The European Union: a broken institution?

It is very easy to make accusations when it comes to refugee influxes, especially when a point has been reached that refugees, asylum seekers and migrants are not represented as people anymore but rather as numbers. Greece is not innocent by any means. Despite the economic hardships it has been facing for over a decade, it also has been a hotspot for far longer, and regardless of the problematic refugee frameworks, or even worse the lack of them, and the consistent budget cuts by the EU, it is unacceptable to let people live in squalor. Particularly, during the nationwide lockdown, in April, the Human Rights Watch reported that the Greek authorities have not taken the necessary precautions to ensure “healthcare, access to adequate water, sanitation and hygiene products” in order to “limit the spread of Covid-19 in the island camps”.

But Greece is not the only one to blame in this situation. It’s neighbour, Turkey, has also played a major role in determining the current refugee crisis’ crystallization. Turkey has been found to illegally transport refugees to Greece through a network of smuggling vessels. The General Secretary of the Greek Migration Ministry characterized Erdogan’s threats of releasing thousands of refugees in Europe, as a political medium to “exert pressure on Europe and Greece”, whilst the Greek Prime Minister, Kyriakos Mitsotakis, described Turkey’s illegal movement of refugees to Greece through the Evros border earlier this year  an “invasion”. 

Finally, international organizations, EU-subsidized NGOs, the European Union and the UN seem more like hypothetical mediators in a Model UN conference that actual potent institutions in the face of Moria’s turmoil. In March, an appeal was made to the European Parliament for the closing of hotspot, the organization of asylum application processes at the Turkish borders, and the direct movement of refugees with full respect towards their human rights. The response to this appeal was issued in June, including calling for an Action Plan to support Greek hotspots in the light of the Greek-Turkish border tension.
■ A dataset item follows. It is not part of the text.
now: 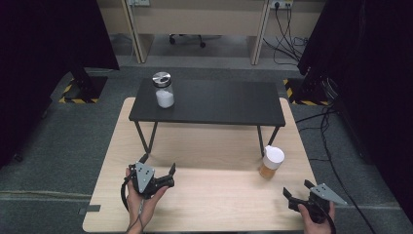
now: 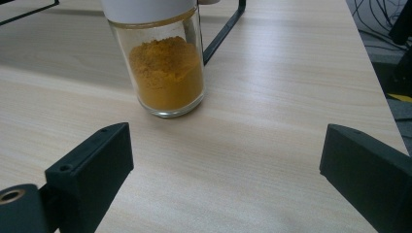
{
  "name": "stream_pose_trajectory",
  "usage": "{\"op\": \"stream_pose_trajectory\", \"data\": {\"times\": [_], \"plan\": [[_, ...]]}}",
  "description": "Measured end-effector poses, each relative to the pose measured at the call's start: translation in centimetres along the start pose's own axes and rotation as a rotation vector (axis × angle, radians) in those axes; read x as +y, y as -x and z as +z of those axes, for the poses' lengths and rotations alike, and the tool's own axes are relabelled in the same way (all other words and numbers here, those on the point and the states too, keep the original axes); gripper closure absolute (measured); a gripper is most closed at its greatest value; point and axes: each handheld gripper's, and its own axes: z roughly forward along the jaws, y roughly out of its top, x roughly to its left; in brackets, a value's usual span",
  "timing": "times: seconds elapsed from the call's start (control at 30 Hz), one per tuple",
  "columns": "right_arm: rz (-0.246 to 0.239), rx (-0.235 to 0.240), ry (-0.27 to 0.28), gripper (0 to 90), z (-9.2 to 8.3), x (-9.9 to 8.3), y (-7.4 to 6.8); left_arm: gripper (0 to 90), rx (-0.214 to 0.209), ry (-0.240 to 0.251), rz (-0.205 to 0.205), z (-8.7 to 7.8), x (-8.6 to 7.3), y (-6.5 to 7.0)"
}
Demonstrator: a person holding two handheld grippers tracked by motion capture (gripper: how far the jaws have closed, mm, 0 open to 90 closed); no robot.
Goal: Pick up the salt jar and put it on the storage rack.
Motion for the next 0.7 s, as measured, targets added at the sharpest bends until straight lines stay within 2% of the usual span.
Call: {"op": "stream_pose_trajectory", "data": {"times": [0.17, 0.37, 0.53, 0.63, 0.7], "plan": [[-0.002, 0.001, -0.001, 5.4, 0.0, 0.0, 0.0, 0.9, 0.008, -0.022, -0.008, 0.4, -0.7, 0.2], [-0.007, 0.003, -0.001, 5.4, 0.0, 0.0, 0.0, 0.9, 0.006, -0.046, -0.053, 0.7, -1.6, 0.3], [-0.006, 0.003, 0.001, 5.3, 0.0, 0.0, 0.0, 0.9, 0.006, -0.052, -0.069, 1.0, -2.3, 0.2], [-0.008, 0.004, -0.002, 5.3, 0.0, 0.0, 0.0, 0.9, -0.02, -0.073, -0.12, 1.2, -2.6, -0.4], [-0.01, 0.005, -0.002, 5.4, 0.0, 0.0, 0.0, 0.9, -0.011, -0.08, -0.112, 1.3, -2.7, -0.3]]}}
However, no work has been done regarding the border application processes 

These were the EU promises before the fire in Moria. Can we afford to wait even longer for more rigid measures? Does the solution in the refugee crisis lie within the instruments of the EU, or should we consider other avenues? 

What should we do?

As long as national interests, promoted through corrupt institutions, are at stake, there can be no long-term solution to the refugee crisis and to providing decent living standards to vulnerable groups. However, there are some measures that would bring about a more ideal outcome for the refugee crisis, regardless of whether the EU member states, and Greece will actually take them.

  • We need to call for the opening up for the borders and the relocation of refugees, migrants and asylum seekers in European countries that refused to accept them and, therefore, partake in the EU solidarity they had pledged to respect as Member states. 
  • We need to destroy the “prisons” that accommodated the refugees until now and refrain from constructing similar sites, given the evident incompetence of the Greek government and the EU to provide such sites with the adequate sanitary and humanitarian services. 
  • We need to simplify the long bureaucratic process of allowing refugees to leave such camps and seek residence or employment to another country. 
  • Lastly, if refugees need to be temporarily housed in similar sites, before being relocated, we need to protect them from police violence as well as acts of aggression from far-right elements. 

If we thought that 2015 was the peak of the EU refugee crisis, 2020 is the point of no return. We can no longer allow people to live under such conditions. 

With or without the EU, this nightmare needs to stop.